● **Exercise aim**:
All lines of the entries with "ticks" in them must be listed.

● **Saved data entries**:
────────────────
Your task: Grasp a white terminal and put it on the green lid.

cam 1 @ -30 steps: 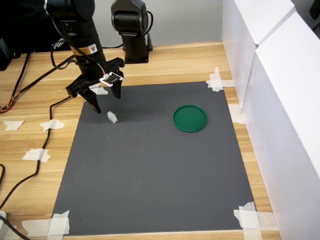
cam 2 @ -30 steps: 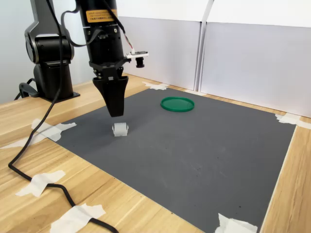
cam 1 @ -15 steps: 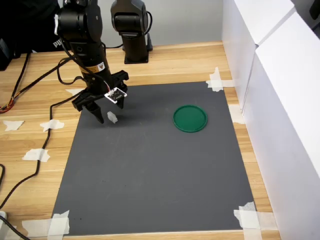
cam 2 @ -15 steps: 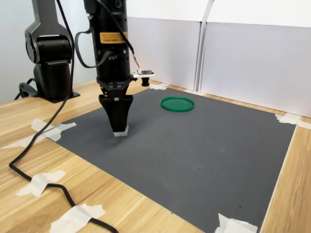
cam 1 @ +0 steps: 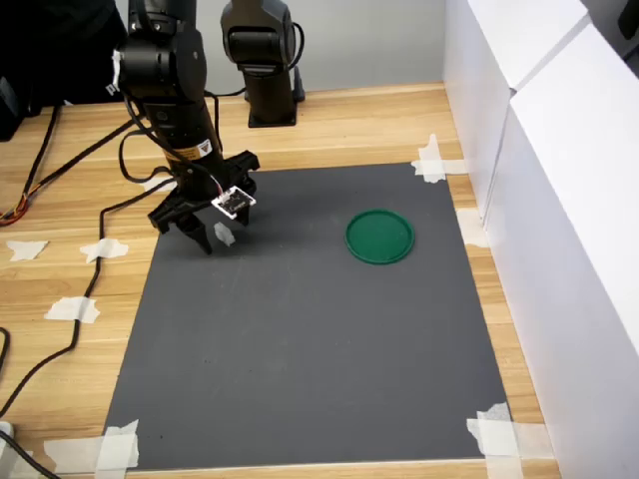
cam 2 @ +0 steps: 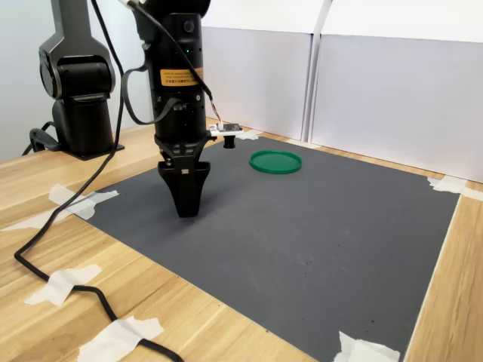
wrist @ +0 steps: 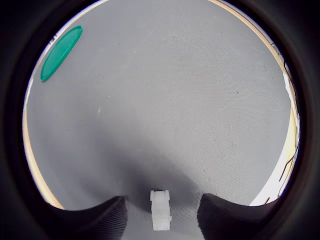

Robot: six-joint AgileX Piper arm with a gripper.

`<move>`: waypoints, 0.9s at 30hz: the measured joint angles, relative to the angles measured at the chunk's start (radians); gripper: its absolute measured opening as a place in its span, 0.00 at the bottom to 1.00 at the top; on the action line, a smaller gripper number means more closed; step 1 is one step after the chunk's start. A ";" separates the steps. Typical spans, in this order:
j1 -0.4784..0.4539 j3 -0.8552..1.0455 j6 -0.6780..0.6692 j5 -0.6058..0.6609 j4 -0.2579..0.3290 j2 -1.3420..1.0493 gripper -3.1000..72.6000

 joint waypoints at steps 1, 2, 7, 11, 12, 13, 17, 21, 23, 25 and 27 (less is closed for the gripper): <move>0.000 0.000 0.005 0.000 0.000 0.000 0.77; 0.000 0.000 0.011 -0.001 0.000 0.001 0.73; 0.000 0.000 0.032 -0.002 0.000 0.001 0.54; 0.000 0.000 0.047 -0.002 0.000 0.001 0.43; 0.000 0.000 0.052 -0.001 0.000 0.001 0.40; 0.000 0.000 0.058 0.001 0.000 0.001 0.38; 0.000 0.000 0.092 0.015 0.000 0.001 0.27; 0.000 0.000 0.124 0.024 0.000 0.001 0.18; 0.000 0.000 0.135 0.025 0.000 0.001 0.16; 0.000 0.000 0.140 0.029 0.000 0.001 0.16; 0.000 0.000 0.144 0.047 0.000 0.001 0.16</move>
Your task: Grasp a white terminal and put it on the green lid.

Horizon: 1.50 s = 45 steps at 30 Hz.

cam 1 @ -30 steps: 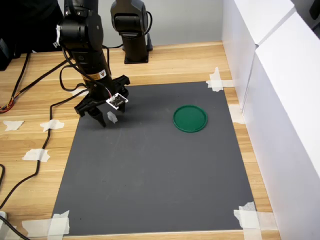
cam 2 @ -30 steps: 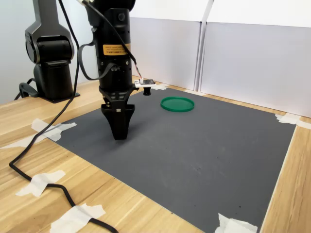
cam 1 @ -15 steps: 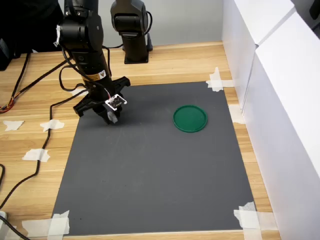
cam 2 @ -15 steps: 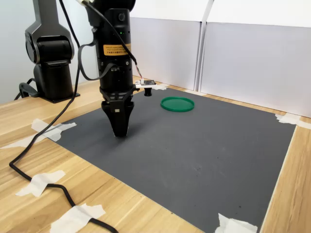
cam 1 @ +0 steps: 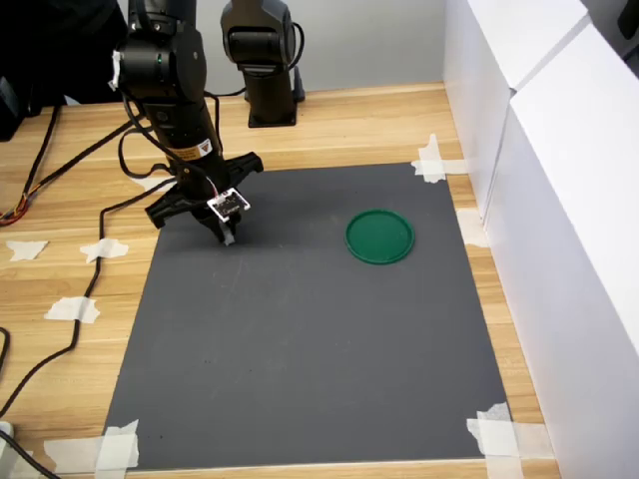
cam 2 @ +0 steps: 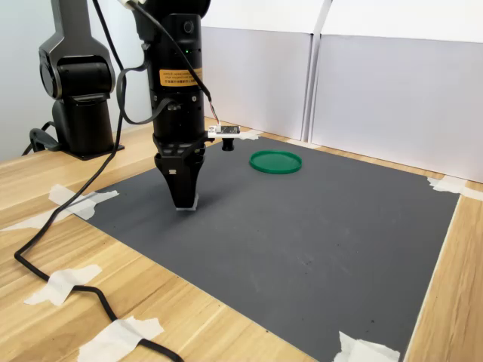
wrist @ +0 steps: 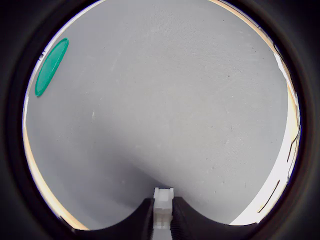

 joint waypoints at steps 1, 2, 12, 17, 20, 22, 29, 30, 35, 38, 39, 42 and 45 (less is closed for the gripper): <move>0.000 0.000 0.001 0.011 0.007 -0.001 0.16; 0.000 0.000 0.003 0.025 0.007 -0.005 0.16; 0.006 -0.100 0.003 0.176 0.102 -0.162 0.16; 0.104 -0.190 -0.001 0.293 0.107 -0.205 0.16; 0.193 -0.223 0.005 0.343 0.105 -0.207 0.16; 0.256 -0.235 0.019 0.355 0.104 -0.207 0.16; 0.465 -0.238 0.099 0.354 0.104 -0.189 0.16; 0.493 -0.238 0.116 0.353 0.104 -0.180 0.16; 0.609 -0.240 0.201 0.333 0.100 -0.119 0.16; 0.658 -0.242 0.242 0.306 0.077 -0.074 0.16; 0.670 -0.243 0.254 0.293 0.067 -0.058 0.16; 0.688 -0.243 0.284 0.257 0.032 -0.010 0.16; 0.688 -0.244 0.303 0.221 -0.007 0.027 0.16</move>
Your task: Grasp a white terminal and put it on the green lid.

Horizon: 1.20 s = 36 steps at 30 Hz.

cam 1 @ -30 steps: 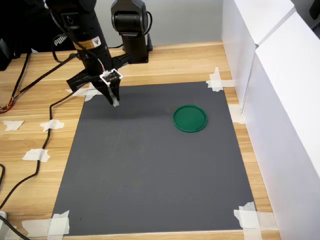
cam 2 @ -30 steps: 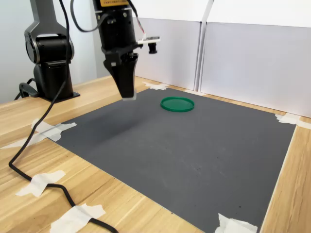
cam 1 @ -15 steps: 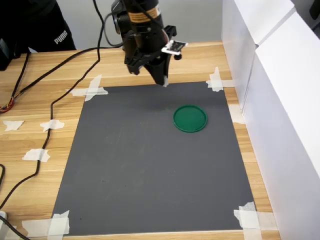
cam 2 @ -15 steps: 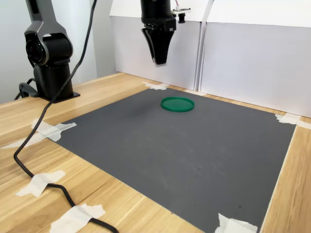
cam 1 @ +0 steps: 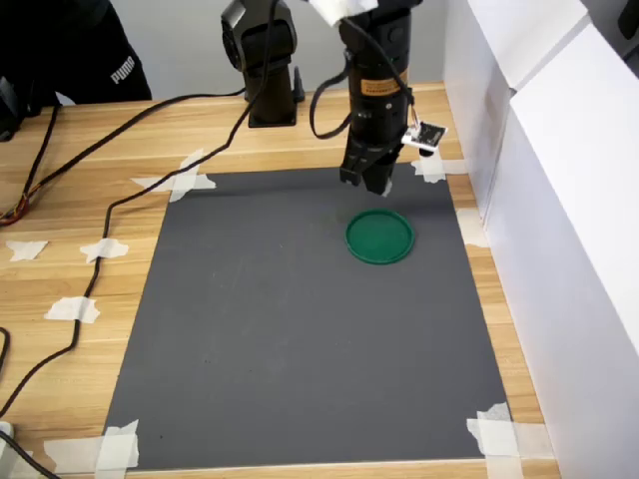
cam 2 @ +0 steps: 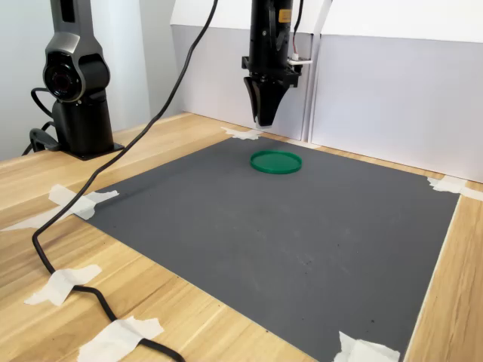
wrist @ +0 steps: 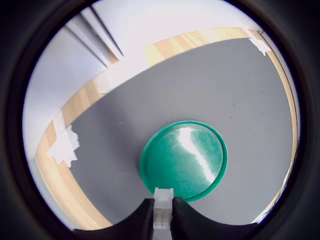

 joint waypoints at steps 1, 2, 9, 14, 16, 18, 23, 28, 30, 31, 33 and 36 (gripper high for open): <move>0.000 0.000 0.001 -0.010 -0.008 0.008 0.16; 0.000 0.000 0.003 -0.021 -0.018 0.017 0.16; 0.000 -0.001 0.003 -0.078 -0.027 0.062 0.16; 0.000 -0.001 0.008 -0.105 -0.036 0.089 0.16; 0.000 -0.001 0.020 -0.110 -0.030 0.095 0.19; 0.000 -0.001 0.026 -0.112 -0.022 0.095 0.23; 0.000 -0.001 0.030 -0.103 -0.019 0.095 0.47; 0.000 -0.001 0.044 -0.087 -0.016 0.070 0.74; 0.000 -0.001 0.045 -0.087 -0.011 0.031 0.80; 0.000 -0.001 0.045 -0.087 -0.009 0.006 0.81; 0.000 -0.001 0.045 -0.086 -0.009 -0.045 0.82; 0.000 -0.001 0.046 -0.080 -0.017 -0.141 0.78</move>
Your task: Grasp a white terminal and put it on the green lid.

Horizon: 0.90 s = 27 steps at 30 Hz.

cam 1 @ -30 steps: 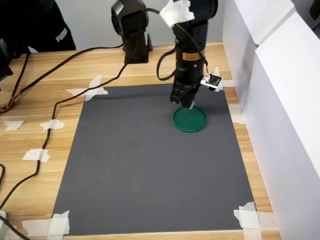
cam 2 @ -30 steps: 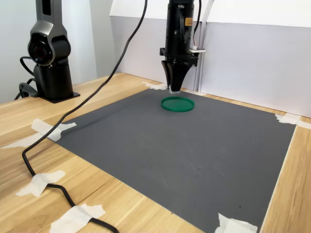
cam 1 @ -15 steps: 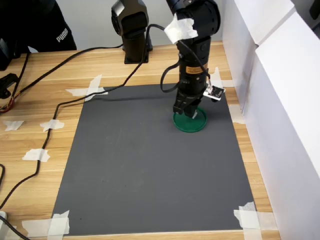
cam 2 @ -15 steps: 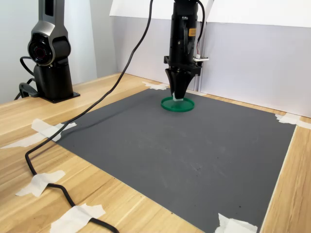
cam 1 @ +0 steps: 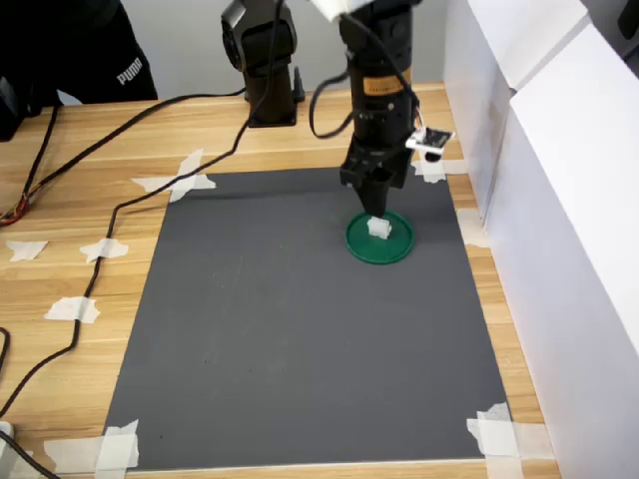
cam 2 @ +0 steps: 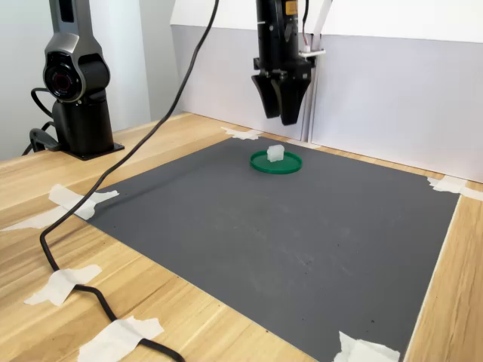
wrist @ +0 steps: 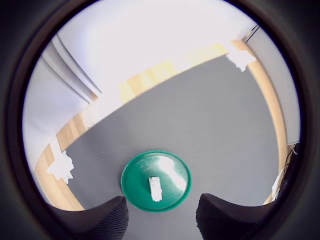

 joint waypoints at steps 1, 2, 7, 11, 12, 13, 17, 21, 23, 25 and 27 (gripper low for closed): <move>0.000 0.000 0.003 0.002 -0.003 -0.034 0.75; 0.000 0.000 0.007 0.006 -0.006 -0.068 0.70; -0.031 0.000 0.056 0.021 0.014 -0.234 0.33; -0.143 0.010 0.094 0.024 0.071 -0.358 0.08; -0.173 0.019 0.095 0.024 0.076 -0.392 0.06; -0.200 0.032 0.095 0.020 0.078 -0.426 0.04; -0.298 0.107 0.035 -0.031 0.086 -0.559 0.02; -0.392 0.220 -0.024 -0.118 0.094 -0.679 0.02; -0.433 0.287 -0.028 -0.179 0.103 -0.733 0.02; -0.464 0.354 -0.026 -0.245 0.121 -0.776 0.02; -0.481 0.417 0.002 -0.308 0.140 -0.807 0.02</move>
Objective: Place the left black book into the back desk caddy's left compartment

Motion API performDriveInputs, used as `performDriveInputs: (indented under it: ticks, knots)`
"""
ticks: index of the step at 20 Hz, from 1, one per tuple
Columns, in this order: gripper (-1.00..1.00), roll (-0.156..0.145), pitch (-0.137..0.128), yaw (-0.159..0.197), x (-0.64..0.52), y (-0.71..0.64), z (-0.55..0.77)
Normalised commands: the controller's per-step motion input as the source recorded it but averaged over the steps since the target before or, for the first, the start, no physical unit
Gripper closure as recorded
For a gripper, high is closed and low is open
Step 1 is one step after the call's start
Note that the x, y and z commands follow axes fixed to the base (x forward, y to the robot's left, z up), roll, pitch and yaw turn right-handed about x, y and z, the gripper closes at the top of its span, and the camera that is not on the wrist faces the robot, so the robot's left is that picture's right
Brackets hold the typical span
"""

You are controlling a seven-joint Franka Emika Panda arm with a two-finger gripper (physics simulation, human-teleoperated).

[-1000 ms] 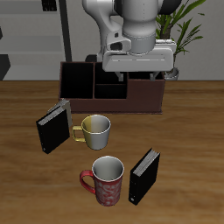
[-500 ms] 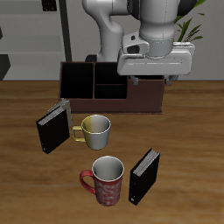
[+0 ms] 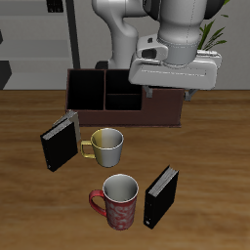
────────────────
● **Response**:
Motion API performDriveInputs, used as `performDriveInputs: (indented under it: ticks, knots)`
ticks: index of the step at 20 Hz, from 1, one per tuple

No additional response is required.